Guaranteed to give you the ass of J-Lo

Oh, I’m jealous of you empty nesters, childless wonders, and people with kids who are slugs in the morning.  Bulldog has been waking before 6 again, is dressed by 6:10, and wants to be out riding his bike by 6:15.  It’s madness.  This early riser crap makes me want to bonk him over the head.  I opened my bedroom door the other morning at 5:47 and screamed, “Who’s making so much noise?”  Then I slammed the bedroom door for effect.  Maybe I should call Billy, the bus driver, to see if Bulldog can get picked up every morning at the start of Billy’s route.  Bulldog and Billy can team up to make sure all school children arrive promptly by the first bell.  This could be Bulldog’s special gift to the world.  Or maybe he could ride his bike behind Billy’s bus while making arm farts to delight the lucky child riders.  I’m just brainstorming how to get through the next two weeks because summer vacation is on its way and I’m already worn out.

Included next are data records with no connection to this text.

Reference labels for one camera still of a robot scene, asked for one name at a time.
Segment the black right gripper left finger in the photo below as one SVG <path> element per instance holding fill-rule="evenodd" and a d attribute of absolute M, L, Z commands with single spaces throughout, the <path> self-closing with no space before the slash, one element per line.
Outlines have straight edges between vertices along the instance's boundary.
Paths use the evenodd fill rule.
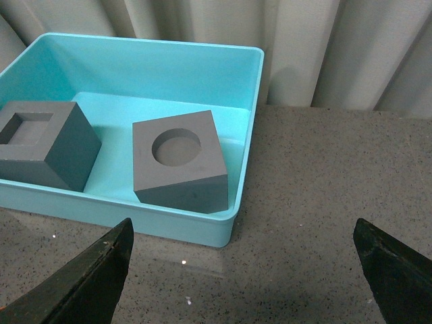
<path fill-rule="evenodd" d="M 2 323 L 110 323 L 128 275 L 134 229 L 124 219 L 1 310 Z"/>

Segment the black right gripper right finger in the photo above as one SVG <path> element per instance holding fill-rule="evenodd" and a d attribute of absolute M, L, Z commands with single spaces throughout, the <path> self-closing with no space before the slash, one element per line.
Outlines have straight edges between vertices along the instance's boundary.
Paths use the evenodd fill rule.
<path fill-rule="evenodd" d="M 385 322 L 430 323 L 431 260 L 363 218 L 353 240 Z"/>

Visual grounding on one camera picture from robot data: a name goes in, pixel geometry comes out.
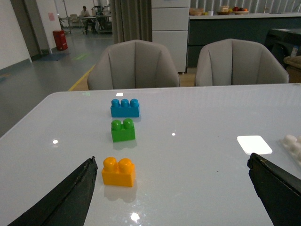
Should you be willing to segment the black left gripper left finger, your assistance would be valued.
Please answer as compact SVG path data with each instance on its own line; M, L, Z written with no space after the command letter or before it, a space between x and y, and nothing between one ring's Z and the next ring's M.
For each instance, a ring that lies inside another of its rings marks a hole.
M82 226L92 200L98 166L87 159L11 226Z

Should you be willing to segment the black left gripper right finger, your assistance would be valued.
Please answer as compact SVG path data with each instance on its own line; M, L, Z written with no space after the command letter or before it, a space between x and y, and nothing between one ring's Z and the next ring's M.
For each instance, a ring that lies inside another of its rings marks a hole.
M275 226L301 224L301 180L256 153L247 161L249 177Z

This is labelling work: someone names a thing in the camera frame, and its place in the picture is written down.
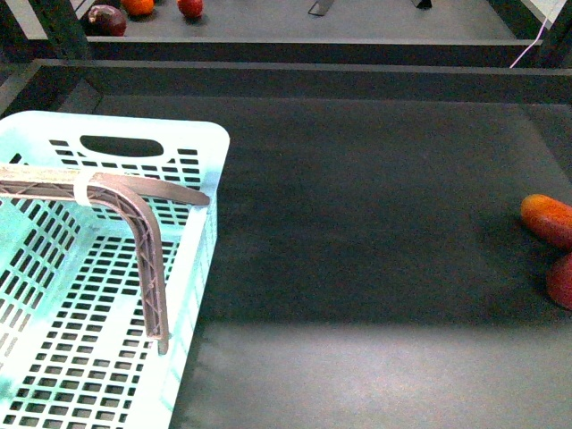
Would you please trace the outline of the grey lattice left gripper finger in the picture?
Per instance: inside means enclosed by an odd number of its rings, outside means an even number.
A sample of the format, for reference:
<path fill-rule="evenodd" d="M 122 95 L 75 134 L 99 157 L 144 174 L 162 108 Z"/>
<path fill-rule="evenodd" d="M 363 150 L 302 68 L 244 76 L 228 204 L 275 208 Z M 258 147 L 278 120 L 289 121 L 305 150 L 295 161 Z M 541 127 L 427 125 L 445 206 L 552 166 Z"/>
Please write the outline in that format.
<path fill-rule="evenodd" d="M 198 190 L 158 179 L 99 170 L 88 185 L 92 206 L 105 206 L 125 221 L 135 240 L 139 288 L 146 335 L 157 341 L 158 353 L 169 350 L 169 323 L 163 247 L 158 221 L 145 197 L 208 206 L 210 197 Z M 72 184 L 80 170 L 21 164 L 1 166 L 1 195 L 15 199 L 73 201 Z"/>

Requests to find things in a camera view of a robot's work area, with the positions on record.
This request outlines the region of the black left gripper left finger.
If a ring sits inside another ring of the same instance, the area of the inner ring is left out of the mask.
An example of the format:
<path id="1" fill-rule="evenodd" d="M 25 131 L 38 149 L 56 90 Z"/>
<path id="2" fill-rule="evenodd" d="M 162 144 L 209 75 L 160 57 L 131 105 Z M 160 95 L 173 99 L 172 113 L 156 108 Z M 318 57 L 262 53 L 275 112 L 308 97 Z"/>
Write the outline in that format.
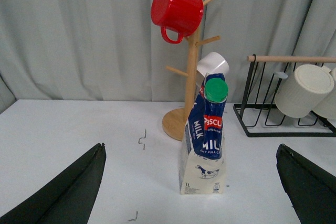
<path id="1" fill-rule="evenodd" d="M 39 191 L 1 216 L 1 223 L 87 223 L 106 158 L 105 145 L 96 144 Z"/>

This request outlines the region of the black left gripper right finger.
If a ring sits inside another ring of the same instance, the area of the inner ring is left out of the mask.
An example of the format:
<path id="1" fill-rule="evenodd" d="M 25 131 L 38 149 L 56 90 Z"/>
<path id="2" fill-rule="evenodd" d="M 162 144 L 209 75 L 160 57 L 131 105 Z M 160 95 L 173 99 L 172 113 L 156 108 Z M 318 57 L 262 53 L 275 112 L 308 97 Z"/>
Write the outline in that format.
<path id="1" fill-rule="evenodd" d="M 280 181 L 301 223 L 335 223 L 335 176 L 280 144 Z"/>

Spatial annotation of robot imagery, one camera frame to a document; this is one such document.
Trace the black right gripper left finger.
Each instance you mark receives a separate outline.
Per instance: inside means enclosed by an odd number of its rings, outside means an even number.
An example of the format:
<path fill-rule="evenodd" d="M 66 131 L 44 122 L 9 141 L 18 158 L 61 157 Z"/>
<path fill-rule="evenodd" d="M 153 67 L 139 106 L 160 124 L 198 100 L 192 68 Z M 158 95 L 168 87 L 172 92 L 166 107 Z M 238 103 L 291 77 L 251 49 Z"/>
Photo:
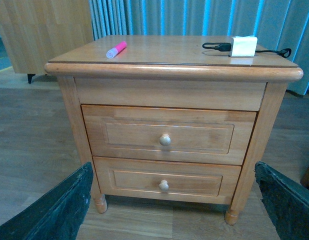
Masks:
<path fill-rule="evenodd" d="M 74 240 L 91 201 L 93 168 L 85 163 L 0 226 L 0 240 Z"/>

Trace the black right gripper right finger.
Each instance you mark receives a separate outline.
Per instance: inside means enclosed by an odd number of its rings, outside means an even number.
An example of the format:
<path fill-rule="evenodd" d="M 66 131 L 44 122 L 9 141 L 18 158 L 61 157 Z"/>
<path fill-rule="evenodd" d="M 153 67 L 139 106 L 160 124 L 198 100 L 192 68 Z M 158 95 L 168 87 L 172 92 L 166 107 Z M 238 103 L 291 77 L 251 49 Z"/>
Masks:
<path fill-rule="evenodd" d="M 262 203 L 281 240 L 309 240 L 309 190 L 268 164 L 254 167 Z"/>

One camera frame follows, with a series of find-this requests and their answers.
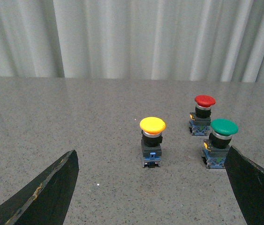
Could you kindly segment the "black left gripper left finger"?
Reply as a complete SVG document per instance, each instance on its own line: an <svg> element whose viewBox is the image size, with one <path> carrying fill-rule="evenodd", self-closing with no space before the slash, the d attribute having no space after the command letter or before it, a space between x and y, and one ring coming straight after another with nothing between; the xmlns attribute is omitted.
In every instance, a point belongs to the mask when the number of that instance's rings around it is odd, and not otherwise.
<svg viewBox="0 0 264 225"><path fill-rule="evenodd" d="M77 152L65 153L0 205L0 225L63 224L78 173Z"/></svg>

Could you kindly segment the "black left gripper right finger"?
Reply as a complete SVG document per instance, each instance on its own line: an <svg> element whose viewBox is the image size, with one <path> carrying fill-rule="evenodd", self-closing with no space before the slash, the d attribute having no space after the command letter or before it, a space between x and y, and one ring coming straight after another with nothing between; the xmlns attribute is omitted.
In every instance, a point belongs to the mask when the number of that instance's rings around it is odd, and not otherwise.
<svg viewBox="0 0 264 225"><path fill-rule="evenodd" d="M225 168L242 215L248 225L264 225L264 168L231 146Z"/></svg>

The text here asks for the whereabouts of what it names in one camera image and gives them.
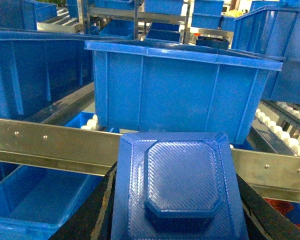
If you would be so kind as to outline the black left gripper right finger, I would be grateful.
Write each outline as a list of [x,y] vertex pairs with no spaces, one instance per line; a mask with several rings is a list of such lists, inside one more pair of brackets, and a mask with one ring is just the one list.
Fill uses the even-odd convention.
[[300,240],[300,229],[237,176],[250,240]]

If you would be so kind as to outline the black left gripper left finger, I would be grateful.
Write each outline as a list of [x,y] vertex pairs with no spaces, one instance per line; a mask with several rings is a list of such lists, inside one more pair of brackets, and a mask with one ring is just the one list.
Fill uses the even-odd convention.
[[91,195],[55,232],[51,240],[109,240],[111,238],[117,164],[115,163]]

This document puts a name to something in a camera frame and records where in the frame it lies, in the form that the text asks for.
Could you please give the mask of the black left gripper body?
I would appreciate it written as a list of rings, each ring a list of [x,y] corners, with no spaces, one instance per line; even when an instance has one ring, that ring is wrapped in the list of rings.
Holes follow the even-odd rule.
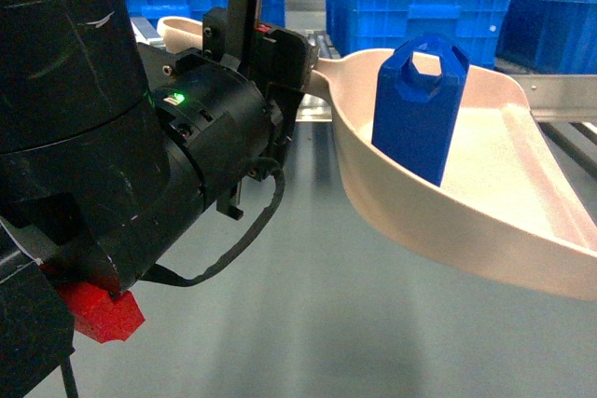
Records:
[[[235,220],[245,176],[266,177],[258,157],[284,164],[312,70],[312,45],[299,33],[259,22],[239,63],[225,51],[228,12],[202,21],[158,21],[163,49],[141,47],[152,98],[165,134],[200,182],[204,205]]]

I am definitely a believer in year round school.  One time another mom told me she loved summer because then her kids could join her on shopping trips and at the grocery store.  I’ve avoided talking to that woman ever since.  I hide when I see her coming.

Olivia was in a funk the other day because body maintenance has taken over her life.  Can you relate?  It took her an entire day to pluck all the hairs that needed plucking.  Stray hairs grow in very strange places once you’re 30.  And she had to use special glasses in order to find where the hairs were that needed plucking.  It took her 53 minutes just to find the glasses.  Then everything on her body had to be buffed.  Moisturizing took three hours and she used four different creams.  Wrinkle creams go on certain spots, firming creams on others.  Age spot fading creams are applied to specific areas and bronzing creams target all alabaster flesh.  Trimming back her Virginia took 45 minutes.  And we all know that’s a dirty job.  Toenails needed repainting and her son who is working for a painter this summer wouldn’t help.  At all.  Using her PedEgg –the ultimate foot file as seen on TV–to remove callouses took another half hour . . .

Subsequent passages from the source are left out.